- Your instructions
The job is to find each line of the records below that includes the word "entry" and copy it.

+++ Exercise material

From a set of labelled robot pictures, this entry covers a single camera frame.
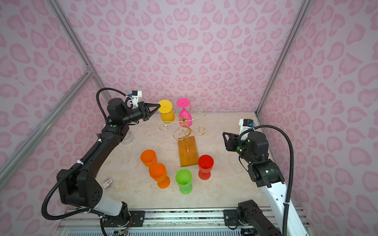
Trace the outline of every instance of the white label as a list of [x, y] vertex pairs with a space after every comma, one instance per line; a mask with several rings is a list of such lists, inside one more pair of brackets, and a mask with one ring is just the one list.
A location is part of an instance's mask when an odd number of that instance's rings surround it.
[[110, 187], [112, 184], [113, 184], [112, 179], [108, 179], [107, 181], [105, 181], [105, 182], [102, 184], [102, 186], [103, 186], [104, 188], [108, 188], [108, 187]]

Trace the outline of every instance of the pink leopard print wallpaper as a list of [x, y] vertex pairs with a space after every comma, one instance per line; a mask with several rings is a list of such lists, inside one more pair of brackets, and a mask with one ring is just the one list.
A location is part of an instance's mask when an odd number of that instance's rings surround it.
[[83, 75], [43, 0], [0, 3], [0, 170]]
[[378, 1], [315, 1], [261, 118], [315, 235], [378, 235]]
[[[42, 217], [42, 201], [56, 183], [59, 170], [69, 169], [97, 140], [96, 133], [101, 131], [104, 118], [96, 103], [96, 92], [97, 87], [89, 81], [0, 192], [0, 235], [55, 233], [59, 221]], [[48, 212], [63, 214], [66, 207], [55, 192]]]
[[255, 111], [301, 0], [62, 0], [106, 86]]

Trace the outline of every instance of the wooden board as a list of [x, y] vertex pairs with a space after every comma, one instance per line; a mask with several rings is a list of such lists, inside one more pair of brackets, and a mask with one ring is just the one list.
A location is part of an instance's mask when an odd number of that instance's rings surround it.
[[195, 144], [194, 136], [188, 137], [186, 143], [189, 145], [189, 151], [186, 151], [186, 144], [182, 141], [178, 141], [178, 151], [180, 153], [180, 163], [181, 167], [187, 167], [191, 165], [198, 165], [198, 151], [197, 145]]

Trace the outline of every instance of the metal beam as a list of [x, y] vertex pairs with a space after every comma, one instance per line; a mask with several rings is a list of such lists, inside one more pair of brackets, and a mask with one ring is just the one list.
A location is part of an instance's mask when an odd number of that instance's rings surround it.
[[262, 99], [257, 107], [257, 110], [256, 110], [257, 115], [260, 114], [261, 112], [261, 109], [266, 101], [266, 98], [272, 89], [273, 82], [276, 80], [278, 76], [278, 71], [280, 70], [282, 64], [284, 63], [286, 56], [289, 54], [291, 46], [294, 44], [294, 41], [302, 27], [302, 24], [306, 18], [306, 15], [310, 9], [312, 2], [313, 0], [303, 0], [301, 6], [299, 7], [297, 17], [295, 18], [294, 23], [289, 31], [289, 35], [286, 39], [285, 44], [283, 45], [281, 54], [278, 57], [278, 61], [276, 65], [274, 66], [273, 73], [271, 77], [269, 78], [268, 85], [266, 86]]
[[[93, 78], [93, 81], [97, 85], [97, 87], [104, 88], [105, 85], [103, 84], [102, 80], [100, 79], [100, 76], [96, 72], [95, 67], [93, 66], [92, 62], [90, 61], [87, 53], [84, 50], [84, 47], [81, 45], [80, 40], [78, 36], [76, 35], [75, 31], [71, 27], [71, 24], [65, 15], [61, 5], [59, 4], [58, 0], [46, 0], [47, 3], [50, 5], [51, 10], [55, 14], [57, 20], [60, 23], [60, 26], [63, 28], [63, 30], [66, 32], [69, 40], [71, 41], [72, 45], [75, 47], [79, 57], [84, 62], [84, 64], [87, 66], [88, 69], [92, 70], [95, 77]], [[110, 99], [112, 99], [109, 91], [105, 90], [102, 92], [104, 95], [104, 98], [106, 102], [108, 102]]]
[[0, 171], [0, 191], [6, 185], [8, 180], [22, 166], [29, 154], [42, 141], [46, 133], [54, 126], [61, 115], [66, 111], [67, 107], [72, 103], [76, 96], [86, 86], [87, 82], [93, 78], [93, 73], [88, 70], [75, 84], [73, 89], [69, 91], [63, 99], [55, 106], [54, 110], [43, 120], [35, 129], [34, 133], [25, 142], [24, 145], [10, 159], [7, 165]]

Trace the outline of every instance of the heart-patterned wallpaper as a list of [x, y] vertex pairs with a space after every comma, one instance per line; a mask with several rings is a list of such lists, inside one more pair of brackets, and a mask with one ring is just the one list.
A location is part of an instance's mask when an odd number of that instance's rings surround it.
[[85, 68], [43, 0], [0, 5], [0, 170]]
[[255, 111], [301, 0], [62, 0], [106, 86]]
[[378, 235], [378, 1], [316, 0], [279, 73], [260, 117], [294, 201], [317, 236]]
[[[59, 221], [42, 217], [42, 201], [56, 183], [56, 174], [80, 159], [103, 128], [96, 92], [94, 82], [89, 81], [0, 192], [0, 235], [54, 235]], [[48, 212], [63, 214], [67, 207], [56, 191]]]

++++++
+++ Exercise material

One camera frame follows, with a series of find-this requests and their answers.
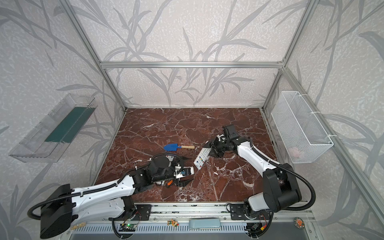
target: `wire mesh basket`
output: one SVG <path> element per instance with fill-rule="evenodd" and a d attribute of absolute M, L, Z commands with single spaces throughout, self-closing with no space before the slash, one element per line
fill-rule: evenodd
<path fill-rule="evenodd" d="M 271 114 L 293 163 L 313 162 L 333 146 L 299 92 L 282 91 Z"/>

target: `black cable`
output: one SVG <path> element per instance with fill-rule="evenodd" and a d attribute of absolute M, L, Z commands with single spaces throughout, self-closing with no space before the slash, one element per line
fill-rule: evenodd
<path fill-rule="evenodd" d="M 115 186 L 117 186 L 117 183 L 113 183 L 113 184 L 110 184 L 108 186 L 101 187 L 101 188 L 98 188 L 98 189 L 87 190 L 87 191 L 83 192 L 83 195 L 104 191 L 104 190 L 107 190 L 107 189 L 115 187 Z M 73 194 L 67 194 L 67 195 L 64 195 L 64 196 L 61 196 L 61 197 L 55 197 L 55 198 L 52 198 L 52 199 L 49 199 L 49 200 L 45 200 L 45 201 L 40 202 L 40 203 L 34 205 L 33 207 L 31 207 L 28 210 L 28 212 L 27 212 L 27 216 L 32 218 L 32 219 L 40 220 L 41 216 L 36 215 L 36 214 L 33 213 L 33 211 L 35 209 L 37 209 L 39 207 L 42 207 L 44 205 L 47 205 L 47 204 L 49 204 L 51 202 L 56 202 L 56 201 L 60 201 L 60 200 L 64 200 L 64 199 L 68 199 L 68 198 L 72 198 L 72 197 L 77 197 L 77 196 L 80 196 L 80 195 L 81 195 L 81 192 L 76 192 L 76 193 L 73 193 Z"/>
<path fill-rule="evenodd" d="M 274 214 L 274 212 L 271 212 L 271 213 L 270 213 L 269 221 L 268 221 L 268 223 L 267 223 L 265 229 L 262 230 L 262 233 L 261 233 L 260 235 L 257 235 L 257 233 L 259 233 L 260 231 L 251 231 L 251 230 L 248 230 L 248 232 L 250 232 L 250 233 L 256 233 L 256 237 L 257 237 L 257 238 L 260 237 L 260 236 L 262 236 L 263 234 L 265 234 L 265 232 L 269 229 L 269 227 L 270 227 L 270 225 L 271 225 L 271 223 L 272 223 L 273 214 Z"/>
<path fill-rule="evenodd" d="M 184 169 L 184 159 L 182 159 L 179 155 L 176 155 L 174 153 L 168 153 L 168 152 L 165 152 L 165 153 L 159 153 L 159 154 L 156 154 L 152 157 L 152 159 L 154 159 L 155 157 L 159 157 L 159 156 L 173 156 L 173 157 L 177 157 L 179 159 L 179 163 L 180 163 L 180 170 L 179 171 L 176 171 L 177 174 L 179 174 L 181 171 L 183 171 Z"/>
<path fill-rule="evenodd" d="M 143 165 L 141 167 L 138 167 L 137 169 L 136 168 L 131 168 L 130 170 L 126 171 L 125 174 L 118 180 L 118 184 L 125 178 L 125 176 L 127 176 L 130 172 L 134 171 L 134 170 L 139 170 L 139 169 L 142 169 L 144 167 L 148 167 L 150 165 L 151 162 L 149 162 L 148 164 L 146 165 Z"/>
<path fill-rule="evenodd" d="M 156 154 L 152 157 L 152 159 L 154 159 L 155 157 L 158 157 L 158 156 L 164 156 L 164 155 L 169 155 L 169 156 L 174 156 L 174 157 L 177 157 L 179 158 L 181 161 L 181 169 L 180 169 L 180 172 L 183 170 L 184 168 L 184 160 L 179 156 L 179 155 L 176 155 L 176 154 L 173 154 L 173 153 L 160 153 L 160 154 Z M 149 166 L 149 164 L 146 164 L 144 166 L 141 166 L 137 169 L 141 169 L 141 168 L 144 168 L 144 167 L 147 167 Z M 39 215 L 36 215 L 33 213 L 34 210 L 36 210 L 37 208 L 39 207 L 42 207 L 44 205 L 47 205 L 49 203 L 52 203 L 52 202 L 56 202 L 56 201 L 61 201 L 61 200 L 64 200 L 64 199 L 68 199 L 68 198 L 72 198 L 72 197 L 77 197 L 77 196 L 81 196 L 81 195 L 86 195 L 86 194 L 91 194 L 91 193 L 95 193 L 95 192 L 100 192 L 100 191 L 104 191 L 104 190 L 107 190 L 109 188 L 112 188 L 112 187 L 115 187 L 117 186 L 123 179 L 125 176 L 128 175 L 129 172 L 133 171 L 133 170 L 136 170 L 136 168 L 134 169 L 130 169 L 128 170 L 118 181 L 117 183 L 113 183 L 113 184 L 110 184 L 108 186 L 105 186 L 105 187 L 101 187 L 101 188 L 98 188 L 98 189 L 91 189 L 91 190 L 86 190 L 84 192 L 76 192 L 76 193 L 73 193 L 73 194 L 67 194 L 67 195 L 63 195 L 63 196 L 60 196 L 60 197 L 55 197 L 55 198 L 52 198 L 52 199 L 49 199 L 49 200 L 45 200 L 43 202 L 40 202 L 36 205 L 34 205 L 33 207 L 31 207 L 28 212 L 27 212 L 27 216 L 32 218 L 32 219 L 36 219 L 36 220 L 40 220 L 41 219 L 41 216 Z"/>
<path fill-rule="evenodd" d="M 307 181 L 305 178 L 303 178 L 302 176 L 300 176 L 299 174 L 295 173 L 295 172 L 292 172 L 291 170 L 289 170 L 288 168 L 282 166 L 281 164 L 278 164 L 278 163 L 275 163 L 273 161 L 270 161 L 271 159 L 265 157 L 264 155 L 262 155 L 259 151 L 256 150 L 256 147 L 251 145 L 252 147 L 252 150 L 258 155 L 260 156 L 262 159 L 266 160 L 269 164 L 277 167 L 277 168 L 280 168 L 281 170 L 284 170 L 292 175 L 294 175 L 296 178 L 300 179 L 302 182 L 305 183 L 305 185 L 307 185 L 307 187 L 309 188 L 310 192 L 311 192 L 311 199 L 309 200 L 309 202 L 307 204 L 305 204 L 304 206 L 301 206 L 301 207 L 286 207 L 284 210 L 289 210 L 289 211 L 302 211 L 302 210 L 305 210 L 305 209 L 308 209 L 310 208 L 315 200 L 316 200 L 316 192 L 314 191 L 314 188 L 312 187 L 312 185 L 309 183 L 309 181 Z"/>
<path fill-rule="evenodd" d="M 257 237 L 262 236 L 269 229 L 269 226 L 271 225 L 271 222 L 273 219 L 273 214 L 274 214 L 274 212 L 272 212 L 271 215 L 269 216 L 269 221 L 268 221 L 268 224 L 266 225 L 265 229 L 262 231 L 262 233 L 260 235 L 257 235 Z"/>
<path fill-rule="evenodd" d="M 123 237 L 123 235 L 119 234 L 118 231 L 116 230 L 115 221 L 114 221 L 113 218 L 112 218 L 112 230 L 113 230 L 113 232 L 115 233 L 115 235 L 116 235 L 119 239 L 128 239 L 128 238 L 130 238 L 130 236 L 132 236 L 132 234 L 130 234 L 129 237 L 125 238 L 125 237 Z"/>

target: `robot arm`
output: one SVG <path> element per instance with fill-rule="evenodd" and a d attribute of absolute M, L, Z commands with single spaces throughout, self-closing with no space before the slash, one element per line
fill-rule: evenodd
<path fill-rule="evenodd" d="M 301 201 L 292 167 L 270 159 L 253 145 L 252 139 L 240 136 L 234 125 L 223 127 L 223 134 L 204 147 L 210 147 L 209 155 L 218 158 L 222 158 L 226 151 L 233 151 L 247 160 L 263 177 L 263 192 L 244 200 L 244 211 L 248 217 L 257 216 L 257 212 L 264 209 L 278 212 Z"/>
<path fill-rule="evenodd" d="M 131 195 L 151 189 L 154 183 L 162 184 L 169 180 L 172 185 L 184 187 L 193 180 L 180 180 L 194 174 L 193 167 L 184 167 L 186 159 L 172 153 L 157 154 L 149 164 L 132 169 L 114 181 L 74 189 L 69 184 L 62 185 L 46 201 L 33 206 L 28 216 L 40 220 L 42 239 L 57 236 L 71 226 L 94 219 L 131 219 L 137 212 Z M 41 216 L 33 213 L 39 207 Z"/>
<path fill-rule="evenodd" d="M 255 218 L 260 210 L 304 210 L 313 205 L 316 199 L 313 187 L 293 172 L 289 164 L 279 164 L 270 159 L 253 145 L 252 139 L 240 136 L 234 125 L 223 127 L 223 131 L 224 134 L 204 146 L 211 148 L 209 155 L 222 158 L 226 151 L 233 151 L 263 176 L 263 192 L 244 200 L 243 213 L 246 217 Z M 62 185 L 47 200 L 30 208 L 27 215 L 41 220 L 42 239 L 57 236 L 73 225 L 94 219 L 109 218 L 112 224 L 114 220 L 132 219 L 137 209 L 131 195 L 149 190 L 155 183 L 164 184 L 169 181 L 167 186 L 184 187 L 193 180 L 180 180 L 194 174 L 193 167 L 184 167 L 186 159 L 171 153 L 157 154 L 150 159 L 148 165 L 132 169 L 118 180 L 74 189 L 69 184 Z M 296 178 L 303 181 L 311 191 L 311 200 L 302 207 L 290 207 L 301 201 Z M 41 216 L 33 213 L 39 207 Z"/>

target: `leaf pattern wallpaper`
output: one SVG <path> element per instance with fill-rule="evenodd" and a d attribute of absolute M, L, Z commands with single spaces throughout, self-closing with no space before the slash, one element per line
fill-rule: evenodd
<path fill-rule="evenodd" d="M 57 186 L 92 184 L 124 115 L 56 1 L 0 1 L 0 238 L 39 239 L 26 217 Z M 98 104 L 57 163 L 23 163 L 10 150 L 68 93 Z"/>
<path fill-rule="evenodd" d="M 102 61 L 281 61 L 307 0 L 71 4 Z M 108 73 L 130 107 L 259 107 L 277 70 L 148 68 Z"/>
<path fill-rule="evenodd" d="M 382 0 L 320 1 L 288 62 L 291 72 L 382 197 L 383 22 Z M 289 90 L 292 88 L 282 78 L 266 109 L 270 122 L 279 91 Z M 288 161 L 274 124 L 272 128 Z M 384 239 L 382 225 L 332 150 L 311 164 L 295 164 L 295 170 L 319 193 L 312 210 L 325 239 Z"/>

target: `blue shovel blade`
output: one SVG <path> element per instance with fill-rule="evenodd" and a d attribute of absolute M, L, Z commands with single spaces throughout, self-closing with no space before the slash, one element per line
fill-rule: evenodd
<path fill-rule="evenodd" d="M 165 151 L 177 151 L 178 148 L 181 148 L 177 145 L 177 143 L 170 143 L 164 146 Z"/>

++++++
+++ Exercise material

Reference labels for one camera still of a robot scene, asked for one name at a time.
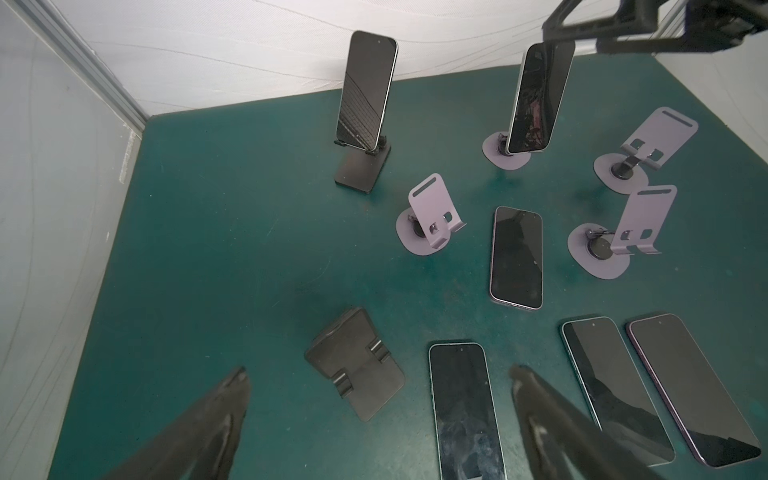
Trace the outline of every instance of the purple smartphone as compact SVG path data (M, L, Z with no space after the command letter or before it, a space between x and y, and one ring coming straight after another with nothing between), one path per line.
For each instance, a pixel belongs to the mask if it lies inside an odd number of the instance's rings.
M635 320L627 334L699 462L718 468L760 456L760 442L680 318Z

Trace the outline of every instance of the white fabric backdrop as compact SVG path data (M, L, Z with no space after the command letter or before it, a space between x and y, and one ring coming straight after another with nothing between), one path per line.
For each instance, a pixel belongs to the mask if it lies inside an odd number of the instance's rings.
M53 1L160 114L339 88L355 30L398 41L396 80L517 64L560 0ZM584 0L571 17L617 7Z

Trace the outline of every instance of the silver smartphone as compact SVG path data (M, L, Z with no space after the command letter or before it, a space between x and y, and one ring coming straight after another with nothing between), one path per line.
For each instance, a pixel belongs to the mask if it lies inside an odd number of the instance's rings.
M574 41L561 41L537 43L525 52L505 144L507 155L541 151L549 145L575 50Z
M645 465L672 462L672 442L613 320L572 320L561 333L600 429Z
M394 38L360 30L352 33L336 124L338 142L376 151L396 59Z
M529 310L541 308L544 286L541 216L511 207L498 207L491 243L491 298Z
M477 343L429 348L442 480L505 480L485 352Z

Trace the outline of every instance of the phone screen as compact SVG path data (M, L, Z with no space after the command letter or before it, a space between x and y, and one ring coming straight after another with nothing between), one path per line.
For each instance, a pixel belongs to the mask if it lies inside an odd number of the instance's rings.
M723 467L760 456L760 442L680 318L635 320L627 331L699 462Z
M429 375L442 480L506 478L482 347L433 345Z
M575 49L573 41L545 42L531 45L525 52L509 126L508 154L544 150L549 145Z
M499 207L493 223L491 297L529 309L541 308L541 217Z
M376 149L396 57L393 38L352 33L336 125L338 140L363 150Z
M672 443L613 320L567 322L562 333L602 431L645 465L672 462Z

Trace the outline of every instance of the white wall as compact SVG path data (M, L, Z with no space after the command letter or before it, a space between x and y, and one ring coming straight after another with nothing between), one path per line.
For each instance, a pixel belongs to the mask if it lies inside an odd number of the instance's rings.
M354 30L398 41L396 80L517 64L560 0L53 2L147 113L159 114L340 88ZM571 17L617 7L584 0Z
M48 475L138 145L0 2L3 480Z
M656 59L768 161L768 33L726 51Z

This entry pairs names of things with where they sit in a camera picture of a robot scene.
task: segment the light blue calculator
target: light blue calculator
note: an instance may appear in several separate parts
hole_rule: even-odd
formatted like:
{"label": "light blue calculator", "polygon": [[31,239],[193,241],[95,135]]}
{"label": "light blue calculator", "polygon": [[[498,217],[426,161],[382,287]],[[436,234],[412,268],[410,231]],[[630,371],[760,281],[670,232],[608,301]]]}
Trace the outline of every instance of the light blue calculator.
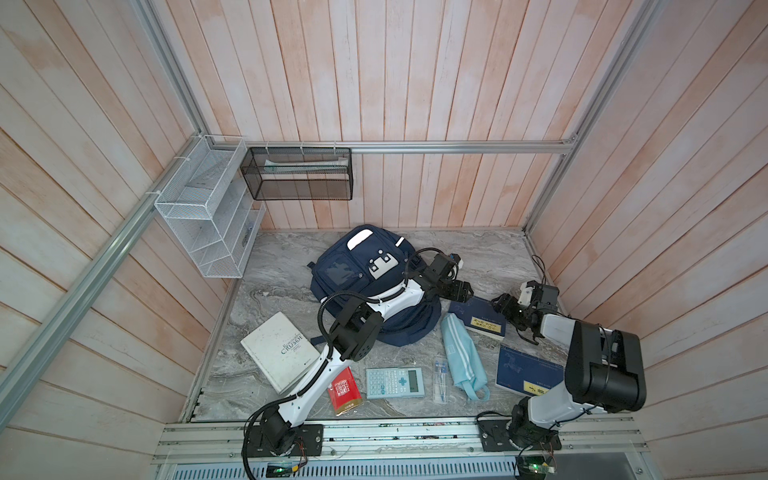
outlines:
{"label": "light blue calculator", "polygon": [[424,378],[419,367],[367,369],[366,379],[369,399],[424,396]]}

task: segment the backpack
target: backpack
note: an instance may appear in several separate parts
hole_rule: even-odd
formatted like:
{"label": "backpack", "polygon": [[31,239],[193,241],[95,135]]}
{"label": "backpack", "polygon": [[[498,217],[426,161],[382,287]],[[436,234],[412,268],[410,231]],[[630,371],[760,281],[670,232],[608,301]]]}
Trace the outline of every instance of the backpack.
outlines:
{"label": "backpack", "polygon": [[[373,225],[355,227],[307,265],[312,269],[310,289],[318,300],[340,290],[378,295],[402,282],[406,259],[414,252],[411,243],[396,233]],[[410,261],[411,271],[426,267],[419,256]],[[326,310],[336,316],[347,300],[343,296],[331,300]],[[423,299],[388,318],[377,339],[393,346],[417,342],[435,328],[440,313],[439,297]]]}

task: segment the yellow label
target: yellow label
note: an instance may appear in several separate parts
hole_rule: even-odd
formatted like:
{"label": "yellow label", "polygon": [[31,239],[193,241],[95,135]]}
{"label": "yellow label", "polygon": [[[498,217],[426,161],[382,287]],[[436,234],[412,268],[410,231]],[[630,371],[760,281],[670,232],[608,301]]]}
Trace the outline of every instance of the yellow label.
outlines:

++++++

- Solution for this problem
From a set of labelled robot pictures, this entry covers a single camera frame.
This entry pairs names of things with where they sit in a camera picture of a robot scene.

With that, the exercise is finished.